Defence, he notes, falls under intergovernmental cooperation among EU member states, and a great deal of time would be required to complete bureaucratic procedures, as decisions must be taken by consensus.
“100,000 soldiers is an impressive number. This is not the first attempt to create some form of European army. There was the Pleven Plan in the 1950s, and then the attempt to create battlegroups in 2007, when two battalion-sized groups of 1,500 soldiers each were formed, which never really took off. Now we are talking about a much larger number, and it is truly hard to believe,” Stojanovic stresses.
Conflict of competences with NATO
As another complicating factor for implementing the idea of a European army, he cites a conflict of competences with NATO.
“In which situations could such an army act without encroaching on NATO’s defence domain? Almost all EU states—23 out of 27—are NATO members, so this would create an additional conflict of competences. That is why this idea is still, as the defence commissioner himself said, merely for consideration. There is no concrete implementation plan, at least for now,” he points out.
He adds that the most powerful EU member states, primarily France and Germany, have always supported some form of strengthening strategic autonomy and independence in the security sector vis-à-vis the United States.
“Both France and Germany refused to be part of Trump’s Peace Committee, which sends a clear message on the one hand. On the other hand, we have the so-called new NATO members, the Eastern European countries, which have always been more oriented toward the American security umbrella. Almost no state has said anything concrete on this topic. It seems to me that no country wants to jeopardize the already fragile alliance that currently exists with the United States,” Stojanovic assesses.
Kubilius’s proposal, he says, comes at a moment of severely strained EU–U.S. relations and in the context of negotiations over ending the war in Ukraine, where the United States is negotiating with Russia, which has been the European Union’s arch-enemy.
“We now have a situation in which the United States is, in certain spheres, almost a greater adversary of the European Union than Russia itself,” he concludes.
How to create an EU army?
The formation of a European army, Igrutinovic explains, could not be carried out without a thorough revision of the Lisbon Treaty, which functions as the EU’s constitution and does not envisage the existence of a European army, nor the allocation of any EU budget funds for common defence.
In the accompanying protocols to the treaty, he adds, there is a fairly clearly defined hierarchy of military relations, and it is explicitly stated that NATO is the primary collective guarantor of security on European soil.
“That legal framework would have to be changed, which raises the issue of a possible revision of the Lisbon Treaty, requiring consensual agreement of all 27 member states, and it is very difficult to imagine that happening for this reason alone. Under these institutional and legal circumstances, it is practically impossible,” he notes.
Who would command?
If the idea of a European army were implemented, according to Igrutinovic, political control would be exercised by the European Council, comprising heads of state and government. There would also be a commissionerate for common defence, under which a classic military headquarters would operate, issuing orders to the troops forming the future army.

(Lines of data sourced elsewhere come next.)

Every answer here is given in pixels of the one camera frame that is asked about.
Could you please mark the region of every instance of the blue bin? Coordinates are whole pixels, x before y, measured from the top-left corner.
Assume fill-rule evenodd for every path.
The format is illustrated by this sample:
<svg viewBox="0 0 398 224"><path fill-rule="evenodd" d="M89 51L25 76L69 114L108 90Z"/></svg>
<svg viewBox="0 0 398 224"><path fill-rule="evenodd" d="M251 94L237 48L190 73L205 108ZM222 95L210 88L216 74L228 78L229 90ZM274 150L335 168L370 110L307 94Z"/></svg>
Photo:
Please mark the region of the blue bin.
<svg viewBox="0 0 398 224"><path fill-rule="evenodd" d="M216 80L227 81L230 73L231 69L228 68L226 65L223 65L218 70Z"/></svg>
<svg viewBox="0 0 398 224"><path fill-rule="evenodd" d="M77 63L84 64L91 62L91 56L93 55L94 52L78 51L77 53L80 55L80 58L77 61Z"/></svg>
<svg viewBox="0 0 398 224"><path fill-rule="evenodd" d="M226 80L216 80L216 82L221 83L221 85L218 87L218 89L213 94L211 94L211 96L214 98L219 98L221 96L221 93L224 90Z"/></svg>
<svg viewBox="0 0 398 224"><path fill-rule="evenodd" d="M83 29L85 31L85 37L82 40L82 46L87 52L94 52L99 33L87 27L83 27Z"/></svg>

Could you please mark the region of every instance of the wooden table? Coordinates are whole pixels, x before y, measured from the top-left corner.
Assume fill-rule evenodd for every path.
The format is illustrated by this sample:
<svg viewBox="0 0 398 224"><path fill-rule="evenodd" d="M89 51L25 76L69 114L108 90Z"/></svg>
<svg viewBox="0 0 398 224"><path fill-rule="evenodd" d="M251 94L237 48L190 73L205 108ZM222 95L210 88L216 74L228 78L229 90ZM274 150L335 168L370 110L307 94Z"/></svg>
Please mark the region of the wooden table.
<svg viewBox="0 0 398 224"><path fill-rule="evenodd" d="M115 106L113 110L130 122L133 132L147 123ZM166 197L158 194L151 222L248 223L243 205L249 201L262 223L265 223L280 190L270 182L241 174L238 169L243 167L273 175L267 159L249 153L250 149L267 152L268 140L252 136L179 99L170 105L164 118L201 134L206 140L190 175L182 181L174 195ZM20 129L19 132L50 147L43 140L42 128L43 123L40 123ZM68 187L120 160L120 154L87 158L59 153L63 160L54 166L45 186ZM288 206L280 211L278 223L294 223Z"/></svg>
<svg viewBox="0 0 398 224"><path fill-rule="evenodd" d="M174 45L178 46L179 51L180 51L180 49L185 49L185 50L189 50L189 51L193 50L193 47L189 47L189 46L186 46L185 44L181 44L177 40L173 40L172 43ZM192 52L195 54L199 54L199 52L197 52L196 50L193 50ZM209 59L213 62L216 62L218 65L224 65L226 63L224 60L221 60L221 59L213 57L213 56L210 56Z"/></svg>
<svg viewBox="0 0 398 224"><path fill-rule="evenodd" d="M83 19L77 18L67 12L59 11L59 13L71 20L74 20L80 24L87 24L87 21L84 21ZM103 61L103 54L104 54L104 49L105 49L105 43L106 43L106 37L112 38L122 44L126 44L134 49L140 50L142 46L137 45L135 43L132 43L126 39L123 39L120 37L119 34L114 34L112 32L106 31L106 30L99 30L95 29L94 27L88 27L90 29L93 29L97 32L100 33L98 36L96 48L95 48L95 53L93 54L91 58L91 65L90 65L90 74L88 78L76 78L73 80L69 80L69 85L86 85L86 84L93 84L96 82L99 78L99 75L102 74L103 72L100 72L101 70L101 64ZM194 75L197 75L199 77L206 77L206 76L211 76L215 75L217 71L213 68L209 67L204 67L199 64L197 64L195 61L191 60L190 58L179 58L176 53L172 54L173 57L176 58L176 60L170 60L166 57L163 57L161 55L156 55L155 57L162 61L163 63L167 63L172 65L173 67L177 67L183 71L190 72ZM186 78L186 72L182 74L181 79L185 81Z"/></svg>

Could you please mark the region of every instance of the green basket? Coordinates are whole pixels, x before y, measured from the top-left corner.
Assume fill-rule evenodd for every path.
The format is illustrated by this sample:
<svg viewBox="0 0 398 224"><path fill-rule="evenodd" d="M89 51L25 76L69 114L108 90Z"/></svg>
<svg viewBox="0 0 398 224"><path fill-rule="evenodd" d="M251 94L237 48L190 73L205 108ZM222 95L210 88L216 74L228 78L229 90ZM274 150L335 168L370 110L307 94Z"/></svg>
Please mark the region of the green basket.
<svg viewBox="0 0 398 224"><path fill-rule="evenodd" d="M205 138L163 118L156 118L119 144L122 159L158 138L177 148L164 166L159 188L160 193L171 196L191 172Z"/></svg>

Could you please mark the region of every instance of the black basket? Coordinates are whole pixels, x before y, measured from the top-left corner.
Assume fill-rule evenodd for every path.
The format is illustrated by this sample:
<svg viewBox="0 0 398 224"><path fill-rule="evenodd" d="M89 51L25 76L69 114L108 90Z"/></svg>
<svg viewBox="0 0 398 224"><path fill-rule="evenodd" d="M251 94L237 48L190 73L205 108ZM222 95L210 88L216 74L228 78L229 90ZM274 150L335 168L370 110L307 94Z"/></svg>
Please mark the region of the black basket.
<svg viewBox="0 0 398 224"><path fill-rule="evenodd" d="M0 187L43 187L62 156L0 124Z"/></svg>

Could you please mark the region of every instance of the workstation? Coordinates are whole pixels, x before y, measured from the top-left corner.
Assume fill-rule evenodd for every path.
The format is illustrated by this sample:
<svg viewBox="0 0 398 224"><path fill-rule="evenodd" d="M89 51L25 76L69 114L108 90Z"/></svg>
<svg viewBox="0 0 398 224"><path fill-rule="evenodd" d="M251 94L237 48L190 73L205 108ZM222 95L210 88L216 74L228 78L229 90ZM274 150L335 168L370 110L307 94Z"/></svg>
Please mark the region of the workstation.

For rapid responses requiring short decision-making mechanisms, he believes decision-making would likely be delegated to the commissionerate, without the need to convene the European Council, which takes days.
“Certain decisions on responses by that army would certainly be reduced to qualified majority voting, in order to prevent a single country, due to specific interests, from blocking decisions. The decision-making mechanism would have to be relaxed, allowing some decisions to be taken by the European Commission without convening the European Council, while practical implementation would be left to the EU military headquarters, which exists but only as a rudimentary organization, not as a classic military headquarters with a broad spectrum of units—ground forces, navy, and air force,” Igrutinovic says.